私もずっと私語していてはダメだと、授業に集中することにした。
「つまり、防衛術は自分に最適な魔法、使い勝手のいい魔法で素早く出せることが最も重要だ。下手に難しい強い魔法を出そうとしてもその間にやられてしまうからな。そういえばマルティーニは最近防衛術を使ったそうだが、実際どうだった?」
「え? あ、はい!」
グリゴリオ先生に突然指名されて慌てて手を上げて前に出る。
みんなの注目を集めていることにキュッと心臓を縮めながら、周りをなるべく見ないようにし、先生に意識を集中することにした。
「えっと、すごく、難しかったです。逃げることと戦うことと焦りと恐怖でパニックで、思考は限られるし、咄嗟に出せる魔法も限られてくるので、いっぱいいっぱいでした」
「なるほど。ちなみに、マルティーニは何の魔法を出したんだ?」
「私は、火の魔法でした」
「あぁ、キミは入学式でも火の魔法が溢れたらしいからな。きっと適正があるのだろう。マルティーニ、貴重な体験話をどうもありがとう」
「い、いえ」
(適正というか、もはや呪いみたいなものだけど)
自分自身では火の魔法はなるべく避けたかったのだが、ここまで縁があるとなると認めざるを得ない。
周りも「あぁ、確かに」と納得しているところを見るのも複雑ではあるが、ある意味今回ばかりは火の魔法で生き残れているのだから素直にそこは認めなければならないだろう。

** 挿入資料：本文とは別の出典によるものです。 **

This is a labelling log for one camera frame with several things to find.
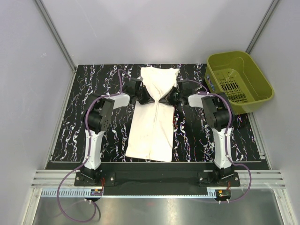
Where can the slotted grey cable duct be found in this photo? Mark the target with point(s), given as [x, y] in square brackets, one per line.
[138, 193]

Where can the olive green plastic basket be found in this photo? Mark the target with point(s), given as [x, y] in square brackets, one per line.
[237, 75]

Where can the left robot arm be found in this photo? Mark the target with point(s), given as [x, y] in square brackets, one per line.
[97, 118]

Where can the black patterned table mat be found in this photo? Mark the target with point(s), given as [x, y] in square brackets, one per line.
[192, 141]

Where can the aluminium frame post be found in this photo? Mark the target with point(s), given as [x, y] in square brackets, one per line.
[49, 23]
[263, 24]

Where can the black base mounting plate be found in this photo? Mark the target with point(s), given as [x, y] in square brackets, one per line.
[202, 174]

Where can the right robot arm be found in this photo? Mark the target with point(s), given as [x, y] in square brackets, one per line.
[219, 117]

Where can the aluminium rail profile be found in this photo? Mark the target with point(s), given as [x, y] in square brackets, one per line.
[52, 179]

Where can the right aluminium frame post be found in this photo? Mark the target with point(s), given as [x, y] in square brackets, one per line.
[263, 24]

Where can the white t shirt red print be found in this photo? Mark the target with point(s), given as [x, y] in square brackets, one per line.
[151, 132]

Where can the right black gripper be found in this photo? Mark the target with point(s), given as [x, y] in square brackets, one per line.
[167, 99]

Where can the left aluminium frame post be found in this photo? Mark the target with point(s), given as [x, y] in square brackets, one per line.
[49, 23]

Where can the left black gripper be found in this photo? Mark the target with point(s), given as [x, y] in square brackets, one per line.
[148, 99]

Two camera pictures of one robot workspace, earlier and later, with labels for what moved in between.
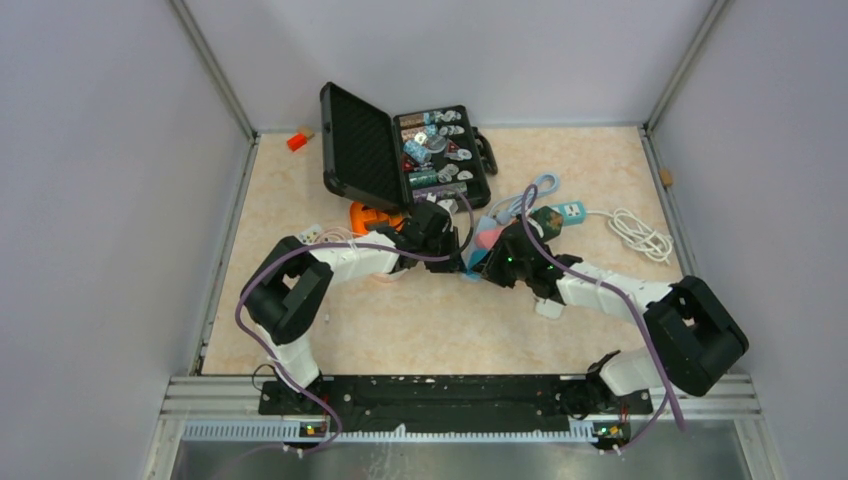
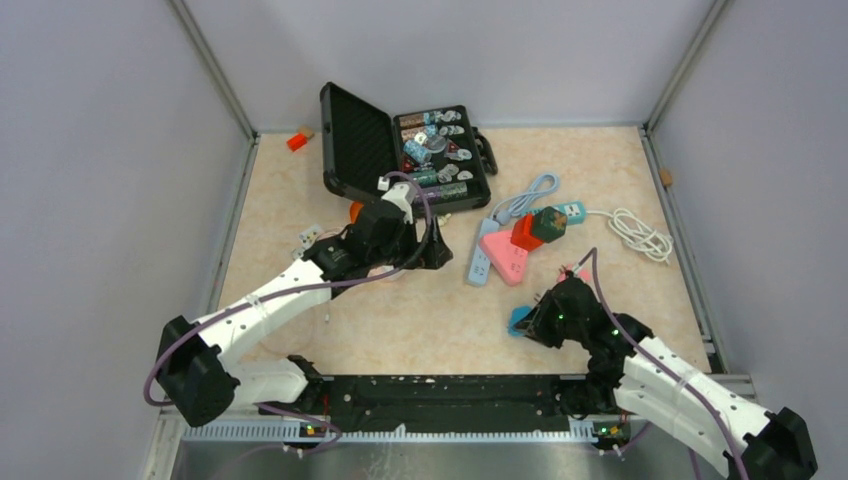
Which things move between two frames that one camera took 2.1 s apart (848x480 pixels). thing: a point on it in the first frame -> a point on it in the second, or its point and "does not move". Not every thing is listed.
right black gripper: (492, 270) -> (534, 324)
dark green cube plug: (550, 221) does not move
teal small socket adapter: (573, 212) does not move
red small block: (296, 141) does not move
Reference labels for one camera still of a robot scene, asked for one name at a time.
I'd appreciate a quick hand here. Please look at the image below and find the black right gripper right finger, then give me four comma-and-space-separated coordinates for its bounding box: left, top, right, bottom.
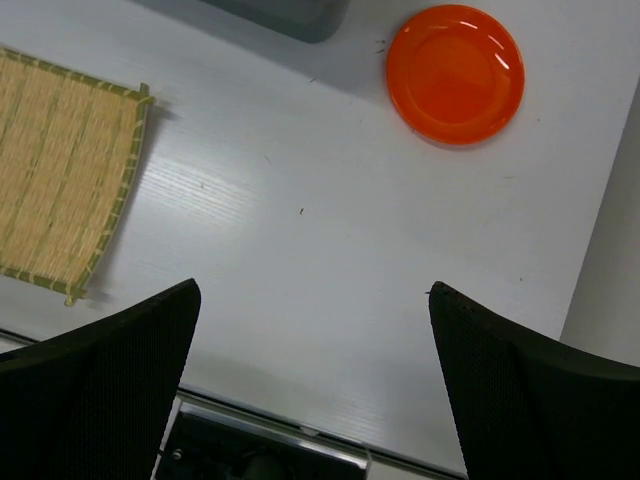
429, 282, 639, 479

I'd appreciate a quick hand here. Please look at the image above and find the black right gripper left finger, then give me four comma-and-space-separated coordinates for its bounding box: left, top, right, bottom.
1, 279, 201, 479

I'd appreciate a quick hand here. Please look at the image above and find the orange plastic plate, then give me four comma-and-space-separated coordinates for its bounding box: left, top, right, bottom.
385, 4, 525, 146

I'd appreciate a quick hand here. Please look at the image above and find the grey plastic bin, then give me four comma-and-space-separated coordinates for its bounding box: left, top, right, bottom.
139, 0, 351, 45

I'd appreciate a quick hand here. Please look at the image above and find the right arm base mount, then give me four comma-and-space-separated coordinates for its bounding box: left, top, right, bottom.
152, 386, 466, 479

「ということで、適正がある魔法、自分にとって身近な魔法が最も出しやすく、身を守るのに最適だ。実際、瞬時に自分の身を守らなければならないことに直面すると、人は無力だからな。そして何度も経験を積み、身体に教え込むことでゆくゆくは緊急事態でもそれなりの魔法が出せるようになるはずだ。いかに冷静になって状況判断して防衛術が使えるかが重要であり、防衛術の最終目標である。ということで本日は、防衛術の初歩である自分に合った魔法を探るべく、ペアになって各々の魔法適正を確かめること。その後はそれぞれ模擬戦として一対一の勝負をしてもらうから、そのつもりで励めよ」
「わかりました」
「では、解散!」
グリゴリオ先生の言葉でみんな散り散りになる。
そして私はアイザックをガシッと引っ掴み、私の腕をエディオンが握るという状況になってそれぞれ見合った。
「何をやってる?」
「えーっと、アイザックと一緒に練習したいなぁと思って」
「クラリス、アイクなんかよりも僕の方がちゃんと教えられると思うよ? それに僕はキミを守るために片時も離れないと言っただろう?」
「いやぁ、ちょっとは離れたほうがお互いのためだと……」
(うーん、どうしたものか……)
このままここでまた言い争いというか話し合っていても決着がつくことはないだろう。
そこで私はある提案をするのだった。